Today, we're going to give you raw and processed GPS data for Muni buses in San Francisco.
Your challenge is to clean, analyze, and/or visualize that data and build something useful for San Franciscans.
We have three challenges for you today, each one very similar to a challenge our team of coders and analysts has had to tackle. For each, we'll give you data to work with and sample code. Your job is to build something great with the data.
At the end of the day, we encourage you to make a pull request with your code, and we'll incorporate the best code into the data visualization prototype we're building.
We've gathered raw data on where every Muni bus has been every 15 seconds for over a year. Our first challenge was to convert this raw data into "arrival times" -- so we could know when each bus reached each stop. Only then could we start making interesting analyses and visualizations.

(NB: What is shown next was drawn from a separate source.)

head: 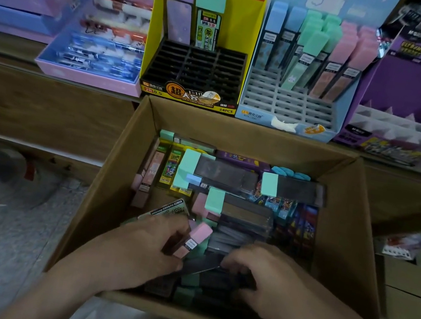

In this challenge, we'll give you a subset of our raw GPS data (we gather 230 MB of data a day, so for simplicity's sake we're only giving you a few routes' data). We'll also give you an example of our algorithm, which we call the "eclipses" algorithm, that we use to calculate arrival times.
Your job is to make a better version of our arrival-time algorithm than the "eclipses" algorithm.
To get started with this challenge, check out the 1-processing folder.
Once we had computed the arrival times, we needed to start analyzing the processed data to extract useful transit metrics.
In this challenge, we'll give you a sample of our pre-processed data, which shows when each bus reached each stop (e.g. bus #123 on route #1 reached stop #456 at 3:45pm). The metrics we've calculated so far include average waiting time at a given stop and average transit time between two stops.
Can you think up some more interesting metrics or find some interesting patterns? Some questions you could try answering:
- At which time of the day are buses the latest?
- At which time of the day are buses the slowest?
- On which days of the week are buses faster or slower than average?
- When does there seem to be the most traffic?
- Did the bus ever take a detour or miss a stop?
To get started with this challenge, check out the 2-analysis folder.
The final challenge is to turn our data and metrics and present them in a useful, informative way.
We'll give you the raw GPS data and our processed arrival time data, as well as a sample Jupyter notebook with some demo visualizations.
What's the coolest and most interesting visualization you can make? For an added challenge, try adding in geographic, traffic, or economic data, which you might be able to get from other open data portals.
To get started with this challenge, check out the 3-visualization folder.
Fork this repository and choose the folder that corresponds to the challenge you want to tackle. Each folder will contain the full 230 MB dataset, a light version that includes a subset of the data, and a Jupyter notebook with our reference implementation of the code.
We suggest installing Anaconda to get iPython on your machine.
Then clone this repository and cd
into it. Then run jupyter notebook
in your terminal
to browse, run, and play with our interactive Python notebooks.
If you want our project to use your code, just make a pull request of your fork! We'll review it and incorporate the best submissions into our prototype.